Increasingly, sharia-based claims are finding hospitable audiences. The Australian case mirrors one in New Jersey, where a judge denied a protective order to a woman who was being serially raped and beaten by her husband. The judge’s rationale? The couple was Islamic, and under sharia a woman is required to submit to her husband’s authority and sexual demands. It would be unfair, the judge decided, to hold the husband accountable when he was really just adhering to his cultural norms.
In Dearborn, Mich., Christian missionaries were arrested on “disorderly conduct” charges after handing out copies of St. John’s gospel on a public street outside an Arab festival. The arrests were outrageous enough, but, worse, the authorities actually went ahead with a prosecution.
To point these cases out, some argue, is to overreact. After all, the system usually works. The Australian case was reversed on appeal, and Belghar ended up pleading guilty to abduction and assault charges. The New Jersey ruling, too, was reversed. And in Dearborn, the missionaries were acquitted. But the vast majority of rulings in lower state courts do not get appealed, and criminal charges are overwhelmingly settled by plea bargains. Generally, it is only trials and appeals that break into the public consciousness.

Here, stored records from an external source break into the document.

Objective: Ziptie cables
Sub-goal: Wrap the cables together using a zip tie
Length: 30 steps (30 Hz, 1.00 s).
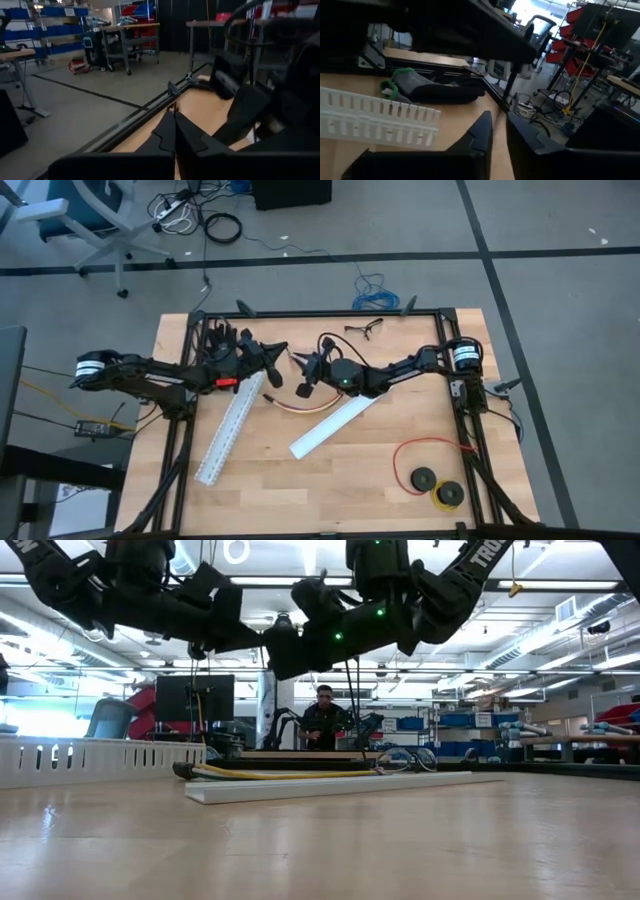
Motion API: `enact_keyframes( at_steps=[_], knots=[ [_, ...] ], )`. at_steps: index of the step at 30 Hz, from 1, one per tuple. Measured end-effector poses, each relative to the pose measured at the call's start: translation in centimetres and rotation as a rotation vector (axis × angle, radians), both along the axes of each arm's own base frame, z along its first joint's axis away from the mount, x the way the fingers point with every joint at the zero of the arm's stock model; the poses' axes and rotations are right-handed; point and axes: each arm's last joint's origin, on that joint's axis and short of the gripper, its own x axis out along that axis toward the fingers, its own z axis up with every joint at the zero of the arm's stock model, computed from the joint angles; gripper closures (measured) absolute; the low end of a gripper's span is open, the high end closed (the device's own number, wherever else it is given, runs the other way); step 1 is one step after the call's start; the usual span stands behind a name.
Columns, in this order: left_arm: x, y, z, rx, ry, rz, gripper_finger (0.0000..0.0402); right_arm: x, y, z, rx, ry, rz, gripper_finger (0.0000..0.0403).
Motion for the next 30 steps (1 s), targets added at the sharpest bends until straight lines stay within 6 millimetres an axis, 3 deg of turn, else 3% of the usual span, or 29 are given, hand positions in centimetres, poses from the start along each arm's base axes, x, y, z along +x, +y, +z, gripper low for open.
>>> enact_keyframes(
  at_steps=[7,11,15,23,30],
  knots=[
    [-1.2,-0.2,-0.6,0.02,0.206,-0.007,0.04,0.1,1.4,-0.2,0.0,0.021,0.036,0.0278],
    [-1.9,-0.6,0.0,0.05,0.232,-0.086,0.0401,0.1,2.2,-1.4,0.089,0.12,0.241,0.0249],
    [-2.9,-1.2,0.9,0.074,0.227,-0.239,0.0401,-0.1,1.3,-2.5,0.313,0.17,0.356,0.0252],
    [-5.3,-2.3,1.4,0.051,0.277,-0.609,0.0401,-0.1,0.6,-2.4,0.549,0.152,0.536,0.028],
    [-6.8,-2.6,0.8,-0.014,0.34,-0.814,0.0401,1.8,1.4,0.1,0.585,0.221,0.522,0.0291]
  ],
)
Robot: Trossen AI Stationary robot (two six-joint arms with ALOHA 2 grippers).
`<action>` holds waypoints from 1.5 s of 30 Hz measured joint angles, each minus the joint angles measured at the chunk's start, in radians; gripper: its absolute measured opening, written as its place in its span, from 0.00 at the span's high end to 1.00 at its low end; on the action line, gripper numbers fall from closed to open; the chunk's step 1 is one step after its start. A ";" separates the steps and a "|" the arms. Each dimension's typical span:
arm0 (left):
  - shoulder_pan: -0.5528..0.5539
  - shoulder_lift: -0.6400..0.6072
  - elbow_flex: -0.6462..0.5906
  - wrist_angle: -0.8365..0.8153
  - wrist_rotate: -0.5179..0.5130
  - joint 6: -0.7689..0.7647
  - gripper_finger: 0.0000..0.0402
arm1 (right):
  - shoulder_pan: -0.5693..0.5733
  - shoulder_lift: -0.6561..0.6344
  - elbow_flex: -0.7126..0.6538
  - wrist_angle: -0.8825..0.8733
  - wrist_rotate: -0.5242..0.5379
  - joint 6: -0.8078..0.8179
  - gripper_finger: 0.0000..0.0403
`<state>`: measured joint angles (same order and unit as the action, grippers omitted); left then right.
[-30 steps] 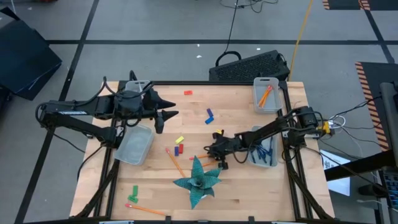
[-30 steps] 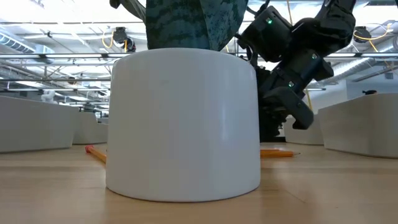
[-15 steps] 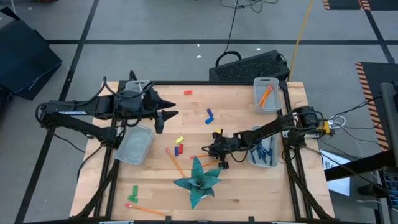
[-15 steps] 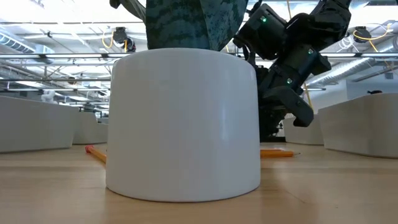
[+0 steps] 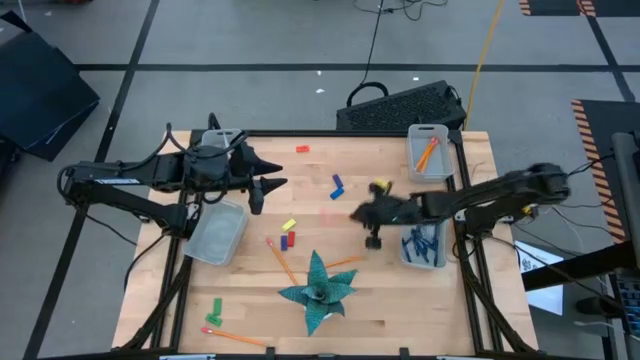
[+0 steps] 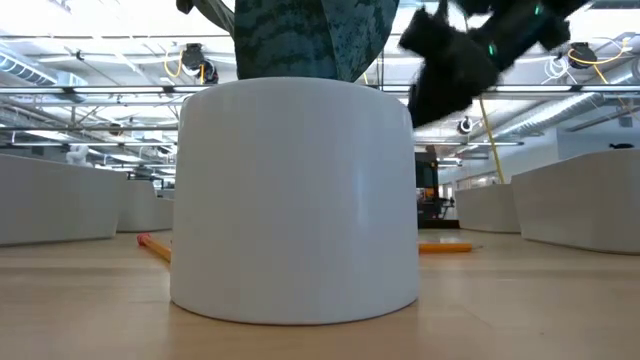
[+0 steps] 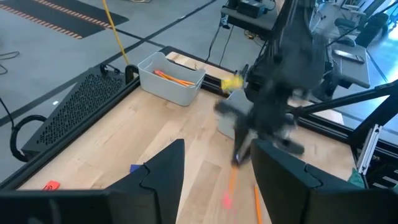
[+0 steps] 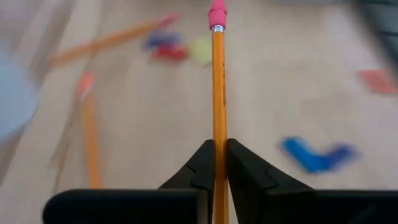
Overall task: Sort crayons/erasers/pens/pencils in bins
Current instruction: Put the orange pencil into the top right gray bin, then put the top right orange pencil into the top right gray bin
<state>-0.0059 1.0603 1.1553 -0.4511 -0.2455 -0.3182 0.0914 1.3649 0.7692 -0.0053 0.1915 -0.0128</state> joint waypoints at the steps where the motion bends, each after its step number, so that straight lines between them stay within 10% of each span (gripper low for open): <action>1: 0.000 0.000 0.000 0.000 0.000 0.000 0.54 | -0.014 -0.048 0.000 -0.011 0.039 0.052 0.93; 16: 0.000 0.000 0.000 0.000 0.000 0.000 0.54 | -0.465 -0.573 0.002 -0.624 0.372 1.227 0.96; 24: 0.000 0.000 0.000 0.000 0.000 0.000 0.54 | -0.792 -0.551 -0.051 -0.640 0.257 1.439 0.95; 34: 0.000 0.000 0.000 0.000 0.000 0.000 0.54 | -1.134 -0.453 -0.320 -0.186 -0.215 1.597 0.94; 45: 0.000 0.000 0.000 0.000 0.000 0.000 0.54 | -1.205 -0.537 -0.340 -0.070 -0.183 1.495 0.67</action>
<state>-0.0063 1.0603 1.1549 -0.4511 -0.2455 -0.3180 -1.1140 0.8279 0.4294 -0.0748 0.0080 1.4819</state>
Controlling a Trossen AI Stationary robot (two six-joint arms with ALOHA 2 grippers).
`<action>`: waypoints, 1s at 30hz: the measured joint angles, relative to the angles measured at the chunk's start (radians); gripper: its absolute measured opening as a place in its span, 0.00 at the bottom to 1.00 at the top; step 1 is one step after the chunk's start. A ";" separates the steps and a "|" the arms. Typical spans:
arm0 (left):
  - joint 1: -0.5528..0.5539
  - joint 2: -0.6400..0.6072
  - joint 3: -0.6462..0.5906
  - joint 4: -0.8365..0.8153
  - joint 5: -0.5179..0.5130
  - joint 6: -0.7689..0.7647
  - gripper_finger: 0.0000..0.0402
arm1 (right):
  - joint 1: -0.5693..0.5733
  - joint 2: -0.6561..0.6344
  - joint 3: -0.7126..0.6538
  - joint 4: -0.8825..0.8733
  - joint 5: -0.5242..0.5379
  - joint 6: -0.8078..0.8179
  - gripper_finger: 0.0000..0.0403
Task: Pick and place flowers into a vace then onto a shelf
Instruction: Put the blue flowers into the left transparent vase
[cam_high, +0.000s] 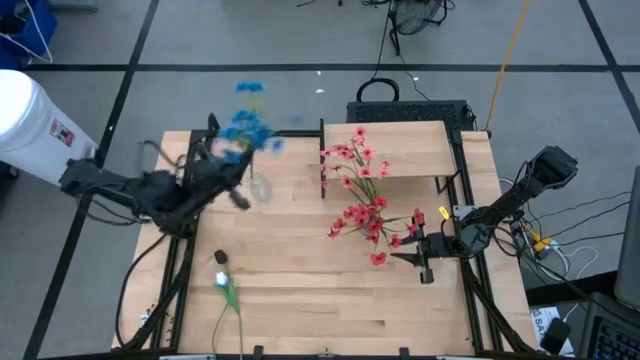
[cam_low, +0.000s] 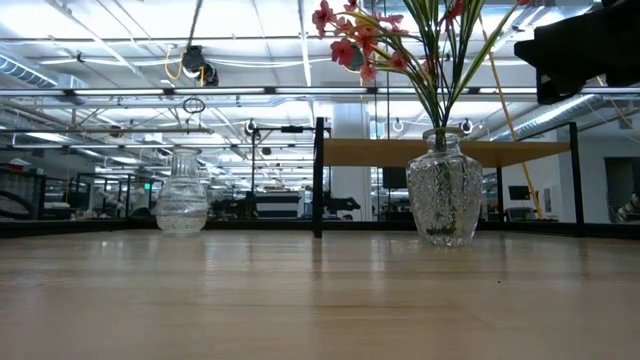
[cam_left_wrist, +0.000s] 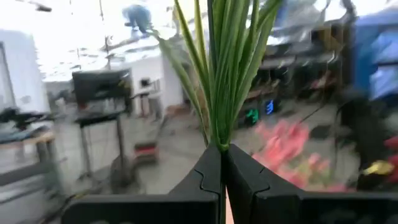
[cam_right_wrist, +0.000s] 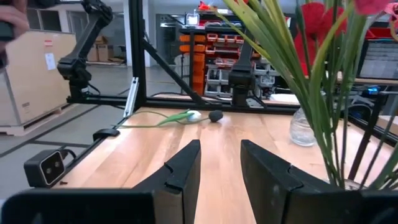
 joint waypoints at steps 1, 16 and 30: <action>0.031 -0.007 -0.011 -0.029 0.031 -0.029 0.02 | 0.000 0.000 0.000 0.001 0.001 0.004 0.26; 0.274 -0.013 -0.292 0.126 0.199 -0.274 0.02 | 0.001 0.002 0.000 -0.027 -0.001 0.028 0.26; 0.298 -0.015 -0.552 0.562 0.193 -0.179 0.02 | 0.016 0.002 0.000 -0.023 0.003 0.028 0.26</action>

However, trials and appeals, being expensive and burdensome, are rare.
That means we really have no idea how much sharia is seeping into Western law and jurisprudence. A year ago, without breaking a sweat — i.e., by just looking at published appellate decisions — the Center for Security Policy found 50 cases across the United States in which Islamic law factored into rulings. Most of these involved domestic relations — issues involving marriage and child custody. Yet, as a practical matter, there is no telling how extensively sharia has encroached on Western law; we know only that its reach grows as Muslim enclaves multiply.
How could it be otherwise? When not inveighing against the label (some might say the oxymoron) “moderate Islam,” Prime Minister Erdogan can be found bewailing the pressure on Muslims to assimilate in the West. “Assimilation,” the prime minister says, “is a crime against humanity.” For his trouble, Western chancelleries hail Erdogan as a visionary Islamic leader — President Obama’s most trusted friend, with whom he finds so much common ground that Erdogan has become his go-to guy on everything from solving Syria to raising teenage daughters (or, as they are known around the White House, “senior staffers”).
When the administration is not taking its cues from Ankara, it is making common cause with the Organization of Islamic Cooperation. This 57-member bloc of Muslim governments (including the “State of Palestine”) sees itself as the global caliphate under construction. Echoing Erdogan — Turkey and the Muslim Brotherhood having become two of the OIC’s most influential voices — the OIC’s 2010 report on “Islamophobia” warned (at page 30): “Muslims should not be marginalized or attempted to be assimilated, but should be accommodated. Accommodation is the best strategy for integration.”
Yes, but best for whom? Sharia’s integration into Western law is not apt to be very accommodating for women and non-Muslims.